DIRECTIONS FOR THIS TASK: Going line by line through the entries below, tally those that hold the string "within". Give only the total.

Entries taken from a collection
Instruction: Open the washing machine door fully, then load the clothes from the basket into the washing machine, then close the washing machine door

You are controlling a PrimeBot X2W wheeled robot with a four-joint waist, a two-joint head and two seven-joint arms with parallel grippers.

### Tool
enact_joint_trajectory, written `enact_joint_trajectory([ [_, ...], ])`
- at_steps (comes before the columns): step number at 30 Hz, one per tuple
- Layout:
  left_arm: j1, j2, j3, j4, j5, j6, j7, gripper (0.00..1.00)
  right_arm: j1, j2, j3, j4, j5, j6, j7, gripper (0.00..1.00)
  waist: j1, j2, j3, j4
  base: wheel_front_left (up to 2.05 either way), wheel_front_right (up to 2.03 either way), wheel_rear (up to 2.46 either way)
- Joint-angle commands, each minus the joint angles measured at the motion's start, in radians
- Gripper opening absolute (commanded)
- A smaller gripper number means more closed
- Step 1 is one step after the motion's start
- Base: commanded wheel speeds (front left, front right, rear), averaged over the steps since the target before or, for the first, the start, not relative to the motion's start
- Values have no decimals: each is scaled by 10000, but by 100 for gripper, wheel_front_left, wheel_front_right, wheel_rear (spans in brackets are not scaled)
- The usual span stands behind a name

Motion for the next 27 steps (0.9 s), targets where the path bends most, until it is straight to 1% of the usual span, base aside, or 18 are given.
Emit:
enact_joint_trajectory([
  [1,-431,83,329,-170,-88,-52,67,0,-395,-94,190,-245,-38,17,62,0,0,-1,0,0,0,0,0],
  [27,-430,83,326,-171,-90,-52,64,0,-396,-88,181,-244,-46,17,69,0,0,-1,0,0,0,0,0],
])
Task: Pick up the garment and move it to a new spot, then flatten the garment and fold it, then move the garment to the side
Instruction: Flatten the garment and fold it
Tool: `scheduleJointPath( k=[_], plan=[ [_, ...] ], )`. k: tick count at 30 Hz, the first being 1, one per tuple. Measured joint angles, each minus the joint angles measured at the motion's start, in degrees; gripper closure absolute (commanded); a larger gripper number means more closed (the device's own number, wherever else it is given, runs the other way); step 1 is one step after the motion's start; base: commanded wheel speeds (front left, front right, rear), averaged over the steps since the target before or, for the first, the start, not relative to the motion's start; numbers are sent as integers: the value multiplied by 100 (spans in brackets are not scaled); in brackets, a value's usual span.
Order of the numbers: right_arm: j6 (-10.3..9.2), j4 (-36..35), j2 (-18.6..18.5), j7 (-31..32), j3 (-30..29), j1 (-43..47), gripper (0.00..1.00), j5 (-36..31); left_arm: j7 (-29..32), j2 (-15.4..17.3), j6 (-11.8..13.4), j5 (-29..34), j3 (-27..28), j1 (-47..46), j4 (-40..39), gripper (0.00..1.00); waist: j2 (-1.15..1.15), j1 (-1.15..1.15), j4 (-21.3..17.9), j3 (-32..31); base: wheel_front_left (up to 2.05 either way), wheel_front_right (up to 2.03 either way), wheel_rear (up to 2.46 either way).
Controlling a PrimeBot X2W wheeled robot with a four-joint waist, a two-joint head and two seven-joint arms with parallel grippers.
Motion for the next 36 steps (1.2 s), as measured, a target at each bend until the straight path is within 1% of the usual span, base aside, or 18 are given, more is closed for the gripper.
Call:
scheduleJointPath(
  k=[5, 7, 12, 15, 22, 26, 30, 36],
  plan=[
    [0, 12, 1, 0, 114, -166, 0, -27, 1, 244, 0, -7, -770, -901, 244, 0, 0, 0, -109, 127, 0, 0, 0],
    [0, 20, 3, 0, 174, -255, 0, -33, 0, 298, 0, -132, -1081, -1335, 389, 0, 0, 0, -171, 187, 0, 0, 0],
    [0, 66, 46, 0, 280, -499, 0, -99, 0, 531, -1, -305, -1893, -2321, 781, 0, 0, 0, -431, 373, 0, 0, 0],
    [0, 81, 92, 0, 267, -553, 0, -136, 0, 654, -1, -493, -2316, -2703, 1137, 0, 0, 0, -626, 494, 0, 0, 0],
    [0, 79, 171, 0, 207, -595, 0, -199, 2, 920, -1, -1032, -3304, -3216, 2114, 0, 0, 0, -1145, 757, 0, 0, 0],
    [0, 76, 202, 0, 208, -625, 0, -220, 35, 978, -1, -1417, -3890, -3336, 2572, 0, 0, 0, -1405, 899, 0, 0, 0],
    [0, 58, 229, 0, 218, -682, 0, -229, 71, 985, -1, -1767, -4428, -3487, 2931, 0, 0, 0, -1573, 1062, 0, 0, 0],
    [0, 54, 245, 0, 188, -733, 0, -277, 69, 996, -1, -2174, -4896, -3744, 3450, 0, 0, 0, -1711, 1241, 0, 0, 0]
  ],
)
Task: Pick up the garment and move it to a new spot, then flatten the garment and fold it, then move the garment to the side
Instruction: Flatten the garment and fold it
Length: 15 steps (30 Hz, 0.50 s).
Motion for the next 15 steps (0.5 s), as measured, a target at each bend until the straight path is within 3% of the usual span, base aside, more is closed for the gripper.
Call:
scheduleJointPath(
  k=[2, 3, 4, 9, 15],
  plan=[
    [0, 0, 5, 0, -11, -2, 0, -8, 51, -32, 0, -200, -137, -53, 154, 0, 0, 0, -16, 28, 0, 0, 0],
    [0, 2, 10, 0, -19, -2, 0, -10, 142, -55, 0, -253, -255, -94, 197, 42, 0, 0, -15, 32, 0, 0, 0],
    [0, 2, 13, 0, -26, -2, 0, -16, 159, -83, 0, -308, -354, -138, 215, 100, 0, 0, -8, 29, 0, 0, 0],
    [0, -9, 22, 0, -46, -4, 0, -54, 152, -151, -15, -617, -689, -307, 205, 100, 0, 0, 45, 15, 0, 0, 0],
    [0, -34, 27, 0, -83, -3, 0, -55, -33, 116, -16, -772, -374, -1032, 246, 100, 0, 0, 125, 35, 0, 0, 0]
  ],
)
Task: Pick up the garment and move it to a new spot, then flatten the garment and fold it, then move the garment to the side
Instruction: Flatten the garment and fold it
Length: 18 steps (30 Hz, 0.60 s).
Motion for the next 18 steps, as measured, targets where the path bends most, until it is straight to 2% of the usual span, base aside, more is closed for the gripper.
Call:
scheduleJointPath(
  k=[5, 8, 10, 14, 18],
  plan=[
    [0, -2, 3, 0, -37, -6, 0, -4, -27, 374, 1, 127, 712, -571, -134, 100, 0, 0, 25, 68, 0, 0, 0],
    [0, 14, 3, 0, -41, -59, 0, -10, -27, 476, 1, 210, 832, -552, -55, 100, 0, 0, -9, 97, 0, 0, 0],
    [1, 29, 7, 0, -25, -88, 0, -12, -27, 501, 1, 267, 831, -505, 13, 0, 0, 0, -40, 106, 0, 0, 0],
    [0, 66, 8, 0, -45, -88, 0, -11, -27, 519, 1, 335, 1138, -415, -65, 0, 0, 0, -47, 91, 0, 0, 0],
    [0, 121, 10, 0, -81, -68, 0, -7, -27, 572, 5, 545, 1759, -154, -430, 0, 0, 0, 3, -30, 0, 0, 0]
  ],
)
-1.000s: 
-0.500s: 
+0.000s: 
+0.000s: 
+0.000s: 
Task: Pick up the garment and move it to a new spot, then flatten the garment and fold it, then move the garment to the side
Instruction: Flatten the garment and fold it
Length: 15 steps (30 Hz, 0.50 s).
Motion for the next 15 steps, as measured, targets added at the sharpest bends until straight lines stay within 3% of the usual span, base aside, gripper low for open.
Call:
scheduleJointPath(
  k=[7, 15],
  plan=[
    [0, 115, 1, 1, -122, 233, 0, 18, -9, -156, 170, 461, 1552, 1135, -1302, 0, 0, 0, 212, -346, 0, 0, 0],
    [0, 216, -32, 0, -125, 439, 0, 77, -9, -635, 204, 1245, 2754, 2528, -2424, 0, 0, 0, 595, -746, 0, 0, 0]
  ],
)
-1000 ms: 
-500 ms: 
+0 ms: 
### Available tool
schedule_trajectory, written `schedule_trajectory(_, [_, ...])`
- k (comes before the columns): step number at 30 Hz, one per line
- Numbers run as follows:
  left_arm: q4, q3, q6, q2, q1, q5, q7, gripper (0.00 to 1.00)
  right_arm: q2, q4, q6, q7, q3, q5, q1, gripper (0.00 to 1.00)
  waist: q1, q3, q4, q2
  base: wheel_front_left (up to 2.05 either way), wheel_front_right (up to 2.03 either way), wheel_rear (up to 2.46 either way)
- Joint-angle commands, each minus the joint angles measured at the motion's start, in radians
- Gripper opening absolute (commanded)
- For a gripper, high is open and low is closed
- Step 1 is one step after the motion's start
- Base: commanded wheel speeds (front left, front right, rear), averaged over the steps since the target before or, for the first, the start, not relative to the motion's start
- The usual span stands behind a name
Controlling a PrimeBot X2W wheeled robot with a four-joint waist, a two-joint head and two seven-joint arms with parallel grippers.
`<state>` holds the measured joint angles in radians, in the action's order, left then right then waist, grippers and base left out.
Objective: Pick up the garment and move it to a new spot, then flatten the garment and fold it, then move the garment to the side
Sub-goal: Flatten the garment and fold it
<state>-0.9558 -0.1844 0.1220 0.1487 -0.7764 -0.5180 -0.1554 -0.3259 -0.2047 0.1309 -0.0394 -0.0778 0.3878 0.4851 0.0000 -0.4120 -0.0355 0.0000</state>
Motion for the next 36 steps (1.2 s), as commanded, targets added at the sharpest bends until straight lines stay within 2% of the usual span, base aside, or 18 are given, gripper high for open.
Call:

RESULT FOR THIS TASK: 4